Exercise aim: Please repeat the listing exactly, starting at its first line and stopping after the line that contains "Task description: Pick".

Stored data:
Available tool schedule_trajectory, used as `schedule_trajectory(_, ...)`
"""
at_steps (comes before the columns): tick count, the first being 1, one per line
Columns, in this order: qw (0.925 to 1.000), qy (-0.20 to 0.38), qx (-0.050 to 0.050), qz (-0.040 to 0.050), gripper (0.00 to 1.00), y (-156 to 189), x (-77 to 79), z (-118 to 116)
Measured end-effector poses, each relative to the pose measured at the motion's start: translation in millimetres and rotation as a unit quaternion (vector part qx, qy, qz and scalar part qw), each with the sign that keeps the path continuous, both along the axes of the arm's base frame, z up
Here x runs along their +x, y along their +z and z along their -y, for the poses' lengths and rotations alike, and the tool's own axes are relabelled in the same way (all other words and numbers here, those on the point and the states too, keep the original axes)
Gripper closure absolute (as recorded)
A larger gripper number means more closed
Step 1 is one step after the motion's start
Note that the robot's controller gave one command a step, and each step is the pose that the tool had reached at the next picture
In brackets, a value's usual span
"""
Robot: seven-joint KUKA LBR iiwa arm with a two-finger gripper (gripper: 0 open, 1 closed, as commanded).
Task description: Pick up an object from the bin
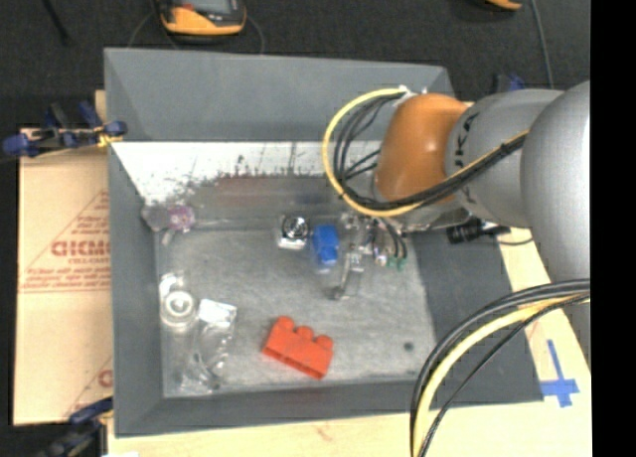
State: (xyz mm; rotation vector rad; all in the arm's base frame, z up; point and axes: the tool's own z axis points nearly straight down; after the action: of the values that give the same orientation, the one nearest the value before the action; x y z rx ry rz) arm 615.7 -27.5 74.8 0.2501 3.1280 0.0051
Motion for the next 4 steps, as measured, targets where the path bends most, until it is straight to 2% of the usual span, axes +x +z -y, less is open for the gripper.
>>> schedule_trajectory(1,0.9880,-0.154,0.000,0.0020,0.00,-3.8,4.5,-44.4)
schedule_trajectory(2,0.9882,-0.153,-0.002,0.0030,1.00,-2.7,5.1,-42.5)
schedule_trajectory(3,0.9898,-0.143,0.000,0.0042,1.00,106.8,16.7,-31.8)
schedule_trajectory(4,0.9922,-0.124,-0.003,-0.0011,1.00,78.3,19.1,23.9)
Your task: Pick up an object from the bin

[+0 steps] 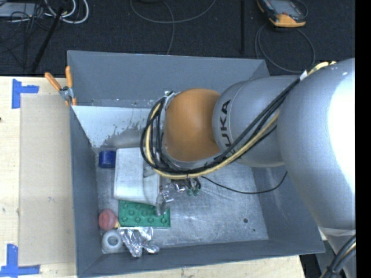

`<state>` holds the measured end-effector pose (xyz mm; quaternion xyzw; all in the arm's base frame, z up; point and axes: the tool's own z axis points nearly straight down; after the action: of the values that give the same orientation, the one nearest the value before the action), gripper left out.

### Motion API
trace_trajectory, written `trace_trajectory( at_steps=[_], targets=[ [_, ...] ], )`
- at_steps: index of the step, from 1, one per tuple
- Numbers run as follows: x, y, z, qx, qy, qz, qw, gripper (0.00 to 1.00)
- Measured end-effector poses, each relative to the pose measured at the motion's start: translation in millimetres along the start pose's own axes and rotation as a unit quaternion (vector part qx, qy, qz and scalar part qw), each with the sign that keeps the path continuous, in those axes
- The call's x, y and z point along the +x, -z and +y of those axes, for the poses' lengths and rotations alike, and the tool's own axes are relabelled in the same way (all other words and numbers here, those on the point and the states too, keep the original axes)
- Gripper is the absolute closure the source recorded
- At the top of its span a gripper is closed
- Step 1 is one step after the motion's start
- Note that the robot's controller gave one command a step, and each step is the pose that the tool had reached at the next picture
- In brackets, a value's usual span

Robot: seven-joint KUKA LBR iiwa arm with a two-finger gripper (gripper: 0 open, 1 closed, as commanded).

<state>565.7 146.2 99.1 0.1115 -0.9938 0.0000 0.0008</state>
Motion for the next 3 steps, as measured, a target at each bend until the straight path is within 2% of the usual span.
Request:
trace_trajectory(
  at_steps=[1,2,3],
  targets=[
    [11.2,-17.9,13.3,0.003,-0.052,-0.0117,0.9986,0.0],
    [13.7,-19.5,10.2,-0.003,-0.147,-0.0112,0.9891,0.0],
    [14.5,-18.7,10.6,-0.003,-0.147,-0.0087,0.9891,1.0]
  ],
)
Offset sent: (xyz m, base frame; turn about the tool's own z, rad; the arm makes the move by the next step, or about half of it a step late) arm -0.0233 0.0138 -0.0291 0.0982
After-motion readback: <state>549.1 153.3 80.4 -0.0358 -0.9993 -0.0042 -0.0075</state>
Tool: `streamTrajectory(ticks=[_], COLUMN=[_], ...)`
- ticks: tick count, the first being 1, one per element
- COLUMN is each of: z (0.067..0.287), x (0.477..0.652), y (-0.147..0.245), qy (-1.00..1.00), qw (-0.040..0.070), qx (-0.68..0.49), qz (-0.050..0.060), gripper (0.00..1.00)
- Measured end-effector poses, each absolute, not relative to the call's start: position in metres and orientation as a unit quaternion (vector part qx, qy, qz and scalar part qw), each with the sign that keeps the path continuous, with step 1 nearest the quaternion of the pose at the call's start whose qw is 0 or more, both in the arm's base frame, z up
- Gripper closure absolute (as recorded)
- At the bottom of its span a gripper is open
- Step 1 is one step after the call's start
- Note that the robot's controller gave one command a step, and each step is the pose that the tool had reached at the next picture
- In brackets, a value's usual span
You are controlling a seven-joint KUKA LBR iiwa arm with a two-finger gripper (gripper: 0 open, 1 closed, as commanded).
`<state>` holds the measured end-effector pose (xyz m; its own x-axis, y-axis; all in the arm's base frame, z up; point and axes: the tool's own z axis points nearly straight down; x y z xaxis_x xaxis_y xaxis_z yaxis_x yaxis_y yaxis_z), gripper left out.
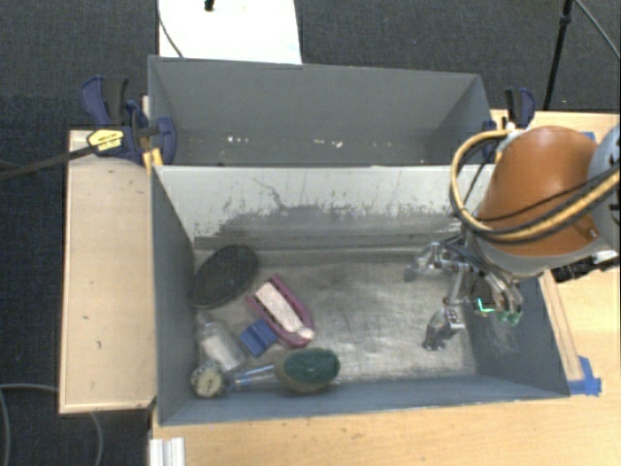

Task result:
Available tool schedule_trajectory, used as `schedule_trajectory(_, ...)`
"""
at_steps (comes before the columns): tick count, the first being 1, one per line
Columns, in this order: qw (0.925 to 1.000), qy (-0.20 to 0.38), qx (-0.050 to 0.050), qz (-0.040 to 0.050), gripper (0.00 to 1.00), y (-156 to 189), x (-77 to 79), z (-118 to 116)
Measured end-effector poses, each relative to the pose measured at the motion's start: translation in millimetres and rotation as a unit quaternion (vector part qx, qy, qz and scalar part qw), each with the sign that keeps the path continuous, both along the axes of the arm's base frame, z up
Here x runs along their +x, y along their +z and z along their -y, for the poses' lengths and rotations alike, and the tool's own axes are relabelled in the same way (all other words and numbers here, those on the point and the states too, keep the original axes)
Gripper closure absolute (as recorded)
A larger gripper number means more closed
Step 1 is one step after the motion's start
Note that the robot's controller gave one command a step, and each step is the pose that the tool had reached at the next picture
In brackets, a value's usual span
"""
Robot: seven-joint KUKA LBR iiwa arm with a two-finger gripper (gripper: 0 open, 1 closed, as commanded).
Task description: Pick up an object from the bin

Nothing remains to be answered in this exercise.